Detailed Description
At present, the inorganic artificial stone is produced by adopting a square method mostly in China, and because China has a large number of production lines for producing organic resin artificial stone by adopting the square method, most of the inorganic artificial stones are produced by adopting organic artificial stone equipment without additionally adding equipment and investment for original organic artificial stone enterprises due to the consideration of cost and research and development. However, inorganic artificial stone materials produced by the square material method are generally large in volume, and in the process of setting and hardening of stone materials, hydration heat released by cement hydration is difficult to be conducted to the outside in the stone materials to cause internal and external temperature difference to generate thermal stress, so that the stone materials are easy to expand to generate cracks, and the mechanical properties of the stone materials are influenced. In the research process of the applicant, the inorganic composite cementing material with high early strength and low hydration heat is tried to be matched with the active mineral powder, so that the total hydration heat released by a material system in the hydration process is reduced, the accumulation of internal hydration heat in the condensation and hardening process of the large-volume inorganic artificial stone is reduced, and the internal thermal stress of the inorganic artificial stone is lightened. The present application has been made based on the above findings.

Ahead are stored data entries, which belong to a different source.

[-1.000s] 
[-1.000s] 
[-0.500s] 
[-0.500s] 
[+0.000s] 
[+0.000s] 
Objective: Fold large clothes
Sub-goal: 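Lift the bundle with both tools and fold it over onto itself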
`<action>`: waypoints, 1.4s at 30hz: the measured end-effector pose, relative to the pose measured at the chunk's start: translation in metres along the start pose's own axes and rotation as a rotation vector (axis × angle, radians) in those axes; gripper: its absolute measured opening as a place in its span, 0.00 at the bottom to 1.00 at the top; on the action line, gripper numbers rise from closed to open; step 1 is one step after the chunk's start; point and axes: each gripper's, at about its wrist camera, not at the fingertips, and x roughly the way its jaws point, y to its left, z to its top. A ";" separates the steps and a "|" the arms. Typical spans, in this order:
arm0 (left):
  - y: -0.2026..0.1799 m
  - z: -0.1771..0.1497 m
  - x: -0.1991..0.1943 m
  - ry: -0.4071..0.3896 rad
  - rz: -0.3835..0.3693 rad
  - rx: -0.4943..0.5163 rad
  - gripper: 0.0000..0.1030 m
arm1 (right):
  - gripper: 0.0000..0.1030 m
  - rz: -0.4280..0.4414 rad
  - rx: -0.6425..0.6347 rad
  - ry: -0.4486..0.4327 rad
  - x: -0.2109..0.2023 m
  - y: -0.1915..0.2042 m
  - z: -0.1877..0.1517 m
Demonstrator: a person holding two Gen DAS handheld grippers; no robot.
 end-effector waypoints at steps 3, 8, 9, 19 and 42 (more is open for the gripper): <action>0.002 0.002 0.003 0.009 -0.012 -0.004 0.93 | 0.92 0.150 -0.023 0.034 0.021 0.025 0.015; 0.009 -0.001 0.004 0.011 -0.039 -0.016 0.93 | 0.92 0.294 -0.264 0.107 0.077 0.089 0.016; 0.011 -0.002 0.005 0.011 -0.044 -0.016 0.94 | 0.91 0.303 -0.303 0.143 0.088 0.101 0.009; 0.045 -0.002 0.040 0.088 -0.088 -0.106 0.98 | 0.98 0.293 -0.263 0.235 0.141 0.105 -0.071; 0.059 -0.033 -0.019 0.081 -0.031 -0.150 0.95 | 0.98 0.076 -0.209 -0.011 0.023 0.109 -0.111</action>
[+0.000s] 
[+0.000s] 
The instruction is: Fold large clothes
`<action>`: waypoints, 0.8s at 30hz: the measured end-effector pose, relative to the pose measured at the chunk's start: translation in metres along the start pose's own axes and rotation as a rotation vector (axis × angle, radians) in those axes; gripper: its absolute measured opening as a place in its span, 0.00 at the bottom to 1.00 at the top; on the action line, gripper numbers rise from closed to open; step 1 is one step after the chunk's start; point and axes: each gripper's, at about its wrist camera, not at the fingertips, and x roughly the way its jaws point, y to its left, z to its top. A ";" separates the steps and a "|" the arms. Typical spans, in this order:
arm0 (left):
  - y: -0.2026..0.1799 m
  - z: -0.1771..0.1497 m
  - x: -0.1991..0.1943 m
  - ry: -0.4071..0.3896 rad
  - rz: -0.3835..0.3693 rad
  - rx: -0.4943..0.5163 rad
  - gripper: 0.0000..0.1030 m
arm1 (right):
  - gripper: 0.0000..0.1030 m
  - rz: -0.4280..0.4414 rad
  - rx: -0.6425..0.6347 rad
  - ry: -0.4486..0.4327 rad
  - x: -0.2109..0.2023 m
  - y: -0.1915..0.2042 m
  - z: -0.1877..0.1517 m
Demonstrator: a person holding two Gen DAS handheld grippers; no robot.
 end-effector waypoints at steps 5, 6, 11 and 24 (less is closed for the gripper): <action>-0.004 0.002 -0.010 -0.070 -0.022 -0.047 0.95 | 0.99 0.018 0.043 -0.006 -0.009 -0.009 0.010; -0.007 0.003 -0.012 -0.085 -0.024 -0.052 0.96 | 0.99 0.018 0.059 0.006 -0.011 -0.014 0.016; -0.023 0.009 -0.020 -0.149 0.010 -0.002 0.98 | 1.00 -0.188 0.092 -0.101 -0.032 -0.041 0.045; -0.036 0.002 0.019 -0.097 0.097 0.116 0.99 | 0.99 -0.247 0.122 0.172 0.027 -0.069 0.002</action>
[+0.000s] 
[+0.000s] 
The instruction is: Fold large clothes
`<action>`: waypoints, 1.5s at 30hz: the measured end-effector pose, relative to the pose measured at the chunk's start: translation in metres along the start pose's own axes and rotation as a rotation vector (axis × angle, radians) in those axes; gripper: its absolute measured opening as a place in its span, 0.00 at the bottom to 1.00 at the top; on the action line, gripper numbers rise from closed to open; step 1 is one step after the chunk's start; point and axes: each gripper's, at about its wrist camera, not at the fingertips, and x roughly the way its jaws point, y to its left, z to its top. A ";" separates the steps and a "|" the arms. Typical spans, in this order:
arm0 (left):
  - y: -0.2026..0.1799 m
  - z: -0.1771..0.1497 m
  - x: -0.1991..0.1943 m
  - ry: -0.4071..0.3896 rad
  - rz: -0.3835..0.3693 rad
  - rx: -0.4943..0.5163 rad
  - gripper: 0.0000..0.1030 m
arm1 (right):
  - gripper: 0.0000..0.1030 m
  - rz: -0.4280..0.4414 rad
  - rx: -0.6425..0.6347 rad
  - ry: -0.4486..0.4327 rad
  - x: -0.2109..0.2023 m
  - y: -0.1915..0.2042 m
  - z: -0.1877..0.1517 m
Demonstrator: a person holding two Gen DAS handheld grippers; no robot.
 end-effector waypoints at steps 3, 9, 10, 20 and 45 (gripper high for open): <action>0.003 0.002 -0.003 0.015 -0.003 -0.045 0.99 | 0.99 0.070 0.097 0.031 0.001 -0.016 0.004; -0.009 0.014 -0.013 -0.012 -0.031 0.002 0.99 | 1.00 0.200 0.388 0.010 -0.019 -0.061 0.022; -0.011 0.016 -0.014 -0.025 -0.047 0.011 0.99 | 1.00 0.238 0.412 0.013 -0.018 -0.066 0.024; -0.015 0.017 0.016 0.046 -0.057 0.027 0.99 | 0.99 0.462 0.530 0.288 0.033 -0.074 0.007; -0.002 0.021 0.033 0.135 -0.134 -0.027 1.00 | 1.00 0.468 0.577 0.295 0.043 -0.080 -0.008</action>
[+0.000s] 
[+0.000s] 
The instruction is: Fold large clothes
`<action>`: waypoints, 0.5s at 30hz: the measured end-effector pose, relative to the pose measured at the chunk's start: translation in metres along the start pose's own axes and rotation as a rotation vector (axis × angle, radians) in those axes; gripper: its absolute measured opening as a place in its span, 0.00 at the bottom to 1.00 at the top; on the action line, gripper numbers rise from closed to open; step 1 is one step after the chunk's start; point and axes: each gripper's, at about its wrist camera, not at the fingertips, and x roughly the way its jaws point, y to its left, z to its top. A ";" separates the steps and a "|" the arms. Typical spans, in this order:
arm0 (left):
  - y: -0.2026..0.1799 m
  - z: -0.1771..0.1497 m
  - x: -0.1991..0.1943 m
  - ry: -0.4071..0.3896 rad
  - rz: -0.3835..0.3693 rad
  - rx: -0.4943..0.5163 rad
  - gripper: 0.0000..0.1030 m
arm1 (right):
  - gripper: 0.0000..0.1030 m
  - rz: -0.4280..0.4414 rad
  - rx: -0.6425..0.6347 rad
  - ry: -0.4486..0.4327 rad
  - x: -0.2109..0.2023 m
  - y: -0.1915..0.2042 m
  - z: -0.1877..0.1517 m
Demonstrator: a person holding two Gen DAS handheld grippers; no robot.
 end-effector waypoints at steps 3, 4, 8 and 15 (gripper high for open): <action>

In order to facilitate understanding of the technical solutions of the present application, the following detailed descriptions of the present application are provided with reference to tables and examples, but the present application is not limited to the scope of protection defined by the present application.
Example 1
Taking 20% of inorganic composite cementing material, 40% of superfine active mineral powder, 39.5% of aggregate and 0.5% of water reducing agent by weight percentage, and uniformly stirring in a powder stirring mixer for 2min to obtain a dry stirring material.
Wherein the inorganic composite cementing material consists of 70 percent of P.W42.5 white cement and 30 percent of beta-C2The cement consists of high belite sulphoaluminate cement with the S content of 60 percent, and the superfine active mineral powder is superfine fly ash with the specific surface area of 450m2The aggregate is 20-120 meshes of dolomite, and the water reducing agent is a polycarboxylic acid powder water reducing agent.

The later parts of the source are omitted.